Segment Open

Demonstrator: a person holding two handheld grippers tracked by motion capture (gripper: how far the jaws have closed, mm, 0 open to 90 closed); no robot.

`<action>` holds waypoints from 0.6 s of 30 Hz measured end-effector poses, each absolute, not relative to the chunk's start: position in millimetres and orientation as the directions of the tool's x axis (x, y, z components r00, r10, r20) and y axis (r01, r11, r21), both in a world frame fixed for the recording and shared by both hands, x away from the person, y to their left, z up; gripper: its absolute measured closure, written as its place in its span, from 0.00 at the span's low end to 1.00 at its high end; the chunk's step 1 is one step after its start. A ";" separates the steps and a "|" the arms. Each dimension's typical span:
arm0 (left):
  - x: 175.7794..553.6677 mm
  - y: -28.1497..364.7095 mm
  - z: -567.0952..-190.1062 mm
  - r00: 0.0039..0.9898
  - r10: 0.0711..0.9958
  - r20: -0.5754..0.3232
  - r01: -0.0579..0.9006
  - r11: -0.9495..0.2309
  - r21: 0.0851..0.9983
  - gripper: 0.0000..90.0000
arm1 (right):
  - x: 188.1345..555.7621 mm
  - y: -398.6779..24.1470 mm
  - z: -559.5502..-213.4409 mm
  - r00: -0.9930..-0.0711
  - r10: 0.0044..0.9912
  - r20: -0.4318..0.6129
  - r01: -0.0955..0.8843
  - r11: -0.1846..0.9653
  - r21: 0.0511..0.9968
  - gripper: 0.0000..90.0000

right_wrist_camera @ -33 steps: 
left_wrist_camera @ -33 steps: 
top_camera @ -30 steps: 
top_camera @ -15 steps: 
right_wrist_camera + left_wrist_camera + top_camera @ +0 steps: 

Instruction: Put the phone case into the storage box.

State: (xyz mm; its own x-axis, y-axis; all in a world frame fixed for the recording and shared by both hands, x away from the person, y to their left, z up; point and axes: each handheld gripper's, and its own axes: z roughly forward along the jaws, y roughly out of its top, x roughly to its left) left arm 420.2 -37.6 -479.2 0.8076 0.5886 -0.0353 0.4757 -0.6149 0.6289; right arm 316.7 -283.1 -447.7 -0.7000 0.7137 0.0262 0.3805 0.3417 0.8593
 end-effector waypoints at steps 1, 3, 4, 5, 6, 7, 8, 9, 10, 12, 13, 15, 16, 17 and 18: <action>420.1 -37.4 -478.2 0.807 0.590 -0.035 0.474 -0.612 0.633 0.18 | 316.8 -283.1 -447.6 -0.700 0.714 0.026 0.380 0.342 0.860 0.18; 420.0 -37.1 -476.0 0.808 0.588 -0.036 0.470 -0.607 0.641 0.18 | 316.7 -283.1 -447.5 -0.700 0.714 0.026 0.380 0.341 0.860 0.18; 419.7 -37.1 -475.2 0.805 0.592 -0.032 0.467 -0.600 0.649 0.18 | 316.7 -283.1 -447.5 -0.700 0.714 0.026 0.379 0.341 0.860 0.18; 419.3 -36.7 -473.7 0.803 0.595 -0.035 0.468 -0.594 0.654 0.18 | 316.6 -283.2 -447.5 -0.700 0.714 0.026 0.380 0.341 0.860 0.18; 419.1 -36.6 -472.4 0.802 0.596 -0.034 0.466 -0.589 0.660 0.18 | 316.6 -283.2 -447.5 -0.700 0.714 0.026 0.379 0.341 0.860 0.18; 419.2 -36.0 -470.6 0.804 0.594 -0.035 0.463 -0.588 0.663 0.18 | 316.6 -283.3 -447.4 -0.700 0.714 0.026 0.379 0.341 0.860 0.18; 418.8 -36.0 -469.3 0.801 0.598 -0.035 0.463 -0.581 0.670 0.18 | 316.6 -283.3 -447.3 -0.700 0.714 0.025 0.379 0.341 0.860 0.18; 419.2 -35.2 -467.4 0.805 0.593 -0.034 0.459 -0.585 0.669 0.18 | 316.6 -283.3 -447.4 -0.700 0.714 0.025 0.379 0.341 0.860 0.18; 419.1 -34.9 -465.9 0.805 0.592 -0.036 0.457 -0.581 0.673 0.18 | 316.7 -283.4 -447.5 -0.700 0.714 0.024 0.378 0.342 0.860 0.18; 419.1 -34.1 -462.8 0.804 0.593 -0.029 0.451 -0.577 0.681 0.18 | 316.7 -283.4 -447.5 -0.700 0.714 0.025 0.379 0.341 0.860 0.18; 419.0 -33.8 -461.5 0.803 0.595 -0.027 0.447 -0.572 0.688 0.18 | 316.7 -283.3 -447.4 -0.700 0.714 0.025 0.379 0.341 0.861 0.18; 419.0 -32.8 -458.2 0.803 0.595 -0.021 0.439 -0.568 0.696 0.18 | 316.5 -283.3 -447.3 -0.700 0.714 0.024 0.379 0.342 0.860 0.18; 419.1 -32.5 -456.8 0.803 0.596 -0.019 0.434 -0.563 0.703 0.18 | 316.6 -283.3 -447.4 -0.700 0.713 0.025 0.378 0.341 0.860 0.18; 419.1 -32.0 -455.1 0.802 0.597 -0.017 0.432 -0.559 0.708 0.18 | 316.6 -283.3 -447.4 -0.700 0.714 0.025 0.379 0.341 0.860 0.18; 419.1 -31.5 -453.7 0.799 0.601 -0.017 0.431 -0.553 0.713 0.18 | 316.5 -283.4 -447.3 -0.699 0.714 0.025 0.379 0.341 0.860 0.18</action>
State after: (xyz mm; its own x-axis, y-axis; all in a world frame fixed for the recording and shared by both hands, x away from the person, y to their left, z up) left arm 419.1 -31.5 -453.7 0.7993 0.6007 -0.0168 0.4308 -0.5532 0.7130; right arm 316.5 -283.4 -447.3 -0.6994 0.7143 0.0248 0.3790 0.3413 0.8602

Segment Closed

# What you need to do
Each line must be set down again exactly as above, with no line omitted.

# Response to the task
Demonstrator: a person holding two handheld grippers tracked by motion capture (gripper: how far the jaws have closed, mm, 0 open to 90 closed); no robot.

`<action>` holds waypoints from 0.6 s of 30 Hz measured end-effector poses, each absolute, not relative to the chunk's start: position in millimetres and orientation as the directions of the tool's x axis (x, y, z components r00, r10, r20) and y axis (r01, r11, r21), both in a world frame fixed for the recording and shared by both hands, x away from the person, y to their left, z up; gripper: its absolute measured closure, written as its place in its span, from 0.00 at the span's low end to 1.00 at its high end; the chunk's step 1 is one step after its start. A ";" separates the steps and a "|" the arms. Each dimension's typical span:
arm0 (left):
  - x: 175.7794..553.6677 mm
  - y: -28.1497..364.7095 mm
  - z: -567.0952..-190.1062 mm
  - r00: 0.0039..0.9898
  - r10: 0.0711..0.9958
  - r20: -0.5754..0.3232
  - r01: -0.0579..0.9006
  - r11: -0.9495..0.2309
  - r21: 0.0851..0.9983
  - gripper: 0.0000..90.0000
arm1 (right):
  - x: 188.1345..555.7621 mm
  - y: -398.6779..24.1470 mm
  - z: -559.5502..-213.4409 mm
  - r00: -0.9930..-0.0711
  - r10: 0.0044..0.9912
  - r20: -0.4318..0.6129
  - r01: -0.0955..0.8843
  - r11: -0.1846..0.9653
  - r21: 0.0511..0.9968
  - gripper: 0.0000..90.0000

right_wrist_camera @ -33 steps: 
left_wrist_camera @ -33 steps: 
top_camera @ -30 steps: 
top_camera @ -15 steps: 
right_wrist_camera + left_wrist_camera + top_camera @ +0 steps: 

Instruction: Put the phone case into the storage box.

State: (xyz mm; its own x-axis, y-axis; all in a world frame fixed for the recording and shared by both hands, x away from the person, y to their left, z up; point and axes: each handheld gripper's, and its own axes: z roughly forward along the jaws, y roughly out of its top, x roughly to its left) left arm 420.2 -37.6 -479.2 0.8076 0.5886 -0.0353 0.4757 -0.6149 0.6289; right arm 316.7 -283.1 -447.7 -0.7000 0.7137 0.0262 0.3805 0.3417 0.8593
 end-effector waypoints at steps 1, 3, 4, 5, 6, 7, 8, 9, 10, 12, 13, 15, 16, 17 and 18: <action>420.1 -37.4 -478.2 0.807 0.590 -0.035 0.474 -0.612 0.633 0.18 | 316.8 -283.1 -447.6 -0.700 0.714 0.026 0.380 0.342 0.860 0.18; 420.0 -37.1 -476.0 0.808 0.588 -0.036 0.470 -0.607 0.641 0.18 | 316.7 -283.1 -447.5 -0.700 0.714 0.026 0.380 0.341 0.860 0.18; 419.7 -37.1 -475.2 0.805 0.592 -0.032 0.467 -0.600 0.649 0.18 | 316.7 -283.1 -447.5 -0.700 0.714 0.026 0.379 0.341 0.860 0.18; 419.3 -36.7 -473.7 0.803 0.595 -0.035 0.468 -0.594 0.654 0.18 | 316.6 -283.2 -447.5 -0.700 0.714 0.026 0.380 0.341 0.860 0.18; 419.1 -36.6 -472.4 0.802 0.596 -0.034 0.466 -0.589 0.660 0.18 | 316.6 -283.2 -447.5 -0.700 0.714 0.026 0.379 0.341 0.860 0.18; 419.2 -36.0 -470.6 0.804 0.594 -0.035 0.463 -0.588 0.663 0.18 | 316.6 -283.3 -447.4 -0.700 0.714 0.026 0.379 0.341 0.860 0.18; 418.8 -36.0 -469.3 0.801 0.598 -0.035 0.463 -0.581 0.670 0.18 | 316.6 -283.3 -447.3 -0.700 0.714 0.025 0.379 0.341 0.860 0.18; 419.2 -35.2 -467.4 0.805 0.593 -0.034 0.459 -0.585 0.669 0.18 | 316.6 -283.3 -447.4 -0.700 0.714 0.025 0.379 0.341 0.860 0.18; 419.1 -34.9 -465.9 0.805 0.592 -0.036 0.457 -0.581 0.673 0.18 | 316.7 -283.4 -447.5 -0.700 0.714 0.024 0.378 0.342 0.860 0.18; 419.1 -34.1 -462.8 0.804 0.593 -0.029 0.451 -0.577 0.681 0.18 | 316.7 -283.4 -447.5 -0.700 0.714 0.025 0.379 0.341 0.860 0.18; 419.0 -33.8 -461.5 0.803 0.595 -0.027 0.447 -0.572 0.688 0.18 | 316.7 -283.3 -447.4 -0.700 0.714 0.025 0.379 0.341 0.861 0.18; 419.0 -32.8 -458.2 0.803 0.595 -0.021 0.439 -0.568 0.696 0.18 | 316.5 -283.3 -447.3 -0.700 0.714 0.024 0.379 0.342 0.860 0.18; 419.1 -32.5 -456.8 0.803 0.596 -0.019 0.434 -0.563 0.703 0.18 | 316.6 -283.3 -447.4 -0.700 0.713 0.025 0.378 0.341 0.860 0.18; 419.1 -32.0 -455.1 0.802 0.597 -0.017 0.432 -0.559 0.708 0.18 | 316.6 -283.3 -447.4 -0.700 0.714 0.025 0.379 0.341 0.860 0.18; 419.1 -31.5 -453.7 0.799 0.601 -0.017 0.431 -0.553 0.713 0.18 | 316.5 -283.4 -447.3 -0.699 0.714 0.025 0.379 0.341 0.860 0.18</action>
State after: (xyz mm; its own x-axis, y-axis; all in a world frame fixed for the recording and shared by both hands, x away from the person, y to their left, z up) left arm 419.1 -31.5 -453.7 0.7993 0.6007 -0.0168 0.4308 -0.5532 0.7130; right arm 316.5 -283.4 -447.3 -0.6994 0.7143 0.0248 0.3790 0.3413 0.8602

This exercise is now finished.